That’s what stayed the same from the late seventies and early eighties through to today. Here are some things that changed. You can decide for yourself which ones offend you, and which ones don’t. You’ve probably already done so.
1) Young Clark Kent struggles greatly as his powers manifest in elementary school and overwhelm his senses, making for a powerful meltdown scene at school. You can easily imagine how hard it would be if you could see through everything and everyone, and if you could hear even the quietest whispers from people all around you for blocks or even miles. Learning to focus would take time and practice which was a wonderful new addition to Superman’s origin-story.

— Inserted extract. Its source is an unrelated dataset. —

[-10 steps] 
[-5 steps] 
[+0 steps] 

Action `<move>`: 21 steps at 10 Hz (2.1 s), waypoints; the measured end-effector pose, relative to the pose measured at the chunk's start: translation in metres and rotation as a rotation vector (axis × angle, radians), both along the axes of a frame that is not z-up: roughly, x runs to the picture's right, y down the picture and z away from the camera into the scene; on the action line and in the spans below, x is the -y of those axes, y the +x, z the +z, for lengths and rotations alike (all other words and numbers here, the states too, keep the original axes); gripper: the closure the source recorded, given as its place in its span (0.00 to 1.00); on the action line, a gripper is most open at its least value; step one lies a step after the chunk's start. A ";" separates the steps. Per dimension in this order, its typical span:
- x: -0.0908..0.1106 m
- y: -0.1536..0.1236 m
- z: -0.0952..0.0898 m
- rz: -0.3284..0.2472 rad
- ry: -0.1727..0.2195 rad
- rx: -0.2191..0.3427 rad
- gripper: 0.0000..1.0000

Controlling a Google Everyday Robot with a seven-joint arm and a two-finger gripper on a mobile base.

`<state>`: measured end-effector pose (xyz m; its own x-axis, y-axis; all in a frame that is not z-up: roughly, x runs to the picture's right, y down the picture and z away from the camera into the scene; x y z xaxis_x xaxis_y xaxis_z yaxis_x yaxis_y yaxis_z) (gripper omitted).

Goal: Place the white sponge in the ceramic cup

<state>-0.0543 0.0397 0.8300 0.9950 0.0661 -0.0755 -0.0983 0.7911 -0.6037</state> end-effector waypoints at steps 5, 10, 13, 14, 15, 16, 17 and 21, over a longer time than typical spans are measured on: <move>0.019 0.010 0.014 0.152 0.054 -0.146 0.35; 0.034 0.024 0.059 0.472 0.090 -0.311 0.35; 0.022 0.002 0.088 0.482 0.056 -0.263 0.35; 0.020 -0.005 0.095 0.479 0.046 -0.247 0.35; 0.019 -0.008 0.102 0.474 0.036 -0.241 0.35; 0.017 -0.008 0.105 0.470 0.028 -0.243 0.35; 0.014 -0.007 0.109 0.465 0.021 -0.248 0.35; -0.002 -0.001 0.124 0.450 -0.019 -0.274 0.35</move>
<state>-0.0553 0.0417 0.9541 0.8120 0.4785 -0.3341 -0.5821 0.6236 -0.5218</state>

2) Kryptonite is Kal-El’s one vulnerability which is often used against him in film and comic-books. In Man of Steel, it was a welcome twist that they did not have green glowing rocks that baddies used against Superman just when we think he’s defeating evil, in order to build further suspense. Yes, there is a weakness causing element in this new film, but I’ll not give it away, and let you see how they approached it, in a new way, and let you decide if you like it better than green rocks.

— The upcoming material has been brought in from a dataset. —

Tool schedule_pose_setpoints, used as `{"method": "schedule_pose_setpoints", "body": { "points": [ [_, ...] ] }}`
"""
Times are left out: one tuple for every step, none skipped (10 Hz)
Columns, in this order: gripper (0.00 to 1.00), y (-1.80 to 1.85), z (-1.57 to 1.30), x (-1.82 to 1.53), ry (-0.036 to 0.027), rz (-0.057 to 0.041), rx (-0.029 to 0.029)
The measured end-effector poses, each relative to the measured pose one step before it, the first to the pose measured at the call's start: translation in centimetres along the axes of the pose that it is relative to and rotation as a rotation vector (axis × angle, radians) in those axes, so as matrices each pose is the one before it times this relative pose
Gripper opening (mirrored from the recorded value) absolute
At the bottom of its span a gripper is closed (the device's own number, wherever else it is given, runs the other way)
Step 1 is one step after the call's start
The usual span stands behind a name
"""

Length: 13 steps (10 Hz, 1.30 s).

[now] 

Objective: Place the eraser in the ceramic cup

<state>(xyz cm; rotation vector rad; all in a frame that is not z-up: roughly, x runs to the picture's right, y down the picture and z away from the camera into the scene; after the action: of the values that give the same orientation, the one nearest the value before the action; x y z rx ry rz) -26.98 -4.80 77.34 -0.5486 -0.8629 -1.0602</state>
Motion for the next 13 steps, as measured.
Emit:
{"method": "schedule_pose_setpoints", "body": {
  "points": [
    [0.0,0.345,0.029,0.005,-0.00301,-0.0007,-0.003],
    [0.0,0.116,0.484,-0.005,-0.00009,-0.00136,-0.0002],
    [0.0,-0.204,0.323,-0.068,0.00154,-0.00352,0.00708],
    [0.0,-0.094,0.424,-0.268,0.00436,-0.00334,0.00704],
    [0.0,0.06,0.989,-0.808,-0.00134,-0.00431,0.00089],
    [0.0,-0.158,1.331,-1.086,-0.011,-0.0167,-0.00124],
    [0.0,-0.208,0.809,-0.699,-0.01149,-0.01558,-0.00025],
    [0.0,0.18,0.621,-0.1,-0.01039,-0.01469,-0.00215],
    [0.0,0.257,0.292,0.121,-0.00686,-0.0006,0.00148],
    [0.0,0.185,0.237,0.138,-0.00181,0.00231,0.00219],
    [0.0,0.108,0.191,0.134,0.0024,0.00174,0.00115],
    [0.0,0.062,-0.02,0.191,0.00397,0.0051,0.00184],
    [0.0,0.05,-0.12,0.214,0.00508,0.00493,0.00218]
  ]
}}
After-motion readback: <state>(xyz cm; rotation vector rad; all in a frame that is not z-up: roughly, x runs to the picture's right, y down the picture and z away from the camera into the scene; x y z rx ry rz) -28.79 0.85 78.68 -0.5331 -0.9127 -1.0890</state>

3) The blue suit and red-underwear worn on the outside, where do you stand on their changing his costume? He now wears a dark blue-gray suit, the red-underwear is gone, and the red cape has no yellow “S” emblem on it. For me, I dig it. As much as I love the classic brighter blue suit, and I never really minded the red speedos, I’m now 100% on board with updating his costume to reflect alien technology and get away from the spandex stereotype of most all comic heroes. As for the “S,” as you probably already know from the previews, it isn’t the letter “S,” because on Krypton, according to this new mythos, it is his family’s symbol which means “hope.” Again, I dig it.

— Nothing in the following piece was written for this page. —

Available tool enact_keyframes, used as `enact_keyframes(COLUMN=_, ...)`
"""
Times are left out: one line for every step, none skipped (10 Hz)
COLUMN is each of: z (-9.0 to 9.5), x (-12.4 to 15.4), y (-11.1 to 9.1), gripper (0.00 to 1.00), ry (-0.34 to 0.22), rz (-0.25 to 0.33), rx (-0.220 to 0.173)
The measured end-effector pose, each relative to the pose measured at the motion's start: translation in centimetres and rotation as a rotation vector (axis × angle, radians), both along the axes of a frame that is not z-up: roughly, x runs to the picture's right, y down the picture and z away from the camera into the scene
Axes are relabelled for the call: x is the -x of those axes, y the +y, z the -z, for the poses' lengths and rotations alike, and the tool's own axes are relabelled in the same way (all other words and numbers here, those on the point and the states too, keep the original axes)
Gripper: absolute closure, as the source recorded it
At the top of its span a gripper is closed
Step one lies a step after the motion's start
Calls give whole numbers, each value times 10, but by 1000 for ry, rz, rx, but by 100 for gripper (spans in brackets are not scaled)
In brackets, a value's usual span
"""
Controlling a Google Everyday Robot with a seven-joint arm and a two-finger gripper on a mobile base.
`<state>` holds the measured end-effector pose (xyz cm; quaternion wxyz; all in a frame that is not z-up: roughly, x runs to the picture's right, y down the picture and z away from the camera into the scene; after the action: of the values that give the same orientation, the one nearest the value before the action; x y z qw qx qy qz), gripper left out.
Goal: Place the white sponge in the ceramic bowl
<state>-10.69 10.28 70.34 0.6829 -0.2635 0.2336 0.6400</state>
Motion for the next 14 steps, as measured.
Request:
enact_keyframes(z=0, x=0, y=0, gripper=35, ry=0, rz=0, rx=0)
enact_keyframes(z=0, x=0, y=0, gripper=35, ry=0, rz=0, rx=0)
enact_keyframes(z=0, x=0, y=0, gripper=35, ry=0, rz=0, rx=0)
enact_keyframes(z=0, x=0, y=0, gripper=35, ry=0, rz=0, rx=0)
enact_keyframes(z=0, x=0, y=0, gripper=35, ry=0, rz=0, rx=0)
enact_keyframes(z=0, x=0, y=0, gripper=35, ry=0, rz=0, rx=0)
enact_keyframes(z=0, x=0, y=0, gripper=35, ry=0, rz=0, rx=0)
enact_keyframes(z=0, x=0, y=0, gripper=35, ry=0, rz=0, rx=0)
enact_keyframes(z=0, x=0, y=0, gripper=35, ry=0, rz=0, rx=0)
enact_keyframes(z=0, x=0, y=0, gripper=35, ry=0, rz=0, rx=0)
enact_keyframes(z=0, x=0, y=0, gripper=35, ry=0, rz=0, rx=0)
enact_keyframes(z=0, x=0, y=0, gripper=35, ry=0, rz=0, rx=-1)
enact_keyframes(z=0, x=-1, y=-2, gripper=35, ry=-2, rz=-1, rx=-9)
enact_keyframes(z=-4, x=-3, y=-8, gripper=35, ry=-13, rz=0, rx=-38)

4) Ice, is it an essential part of Krypton and Superman’s Fortress of Solitude, in your opinion? For many fans, I am sure, the 1978 film’s vision of Krypton being an ice-covered planet, and therefore Clark’s secret super home on earth, also made of ice crystals, is an indispensable element of the story. For me, not so much. I loved the ice crystals, but I also love this new reimagining of Krypton as a world with vegetation and water, not unlike Earth. Plus, it afforded the writers the ability to bring multiple new alien species into the mix for some intense sci-fi special effects amazements.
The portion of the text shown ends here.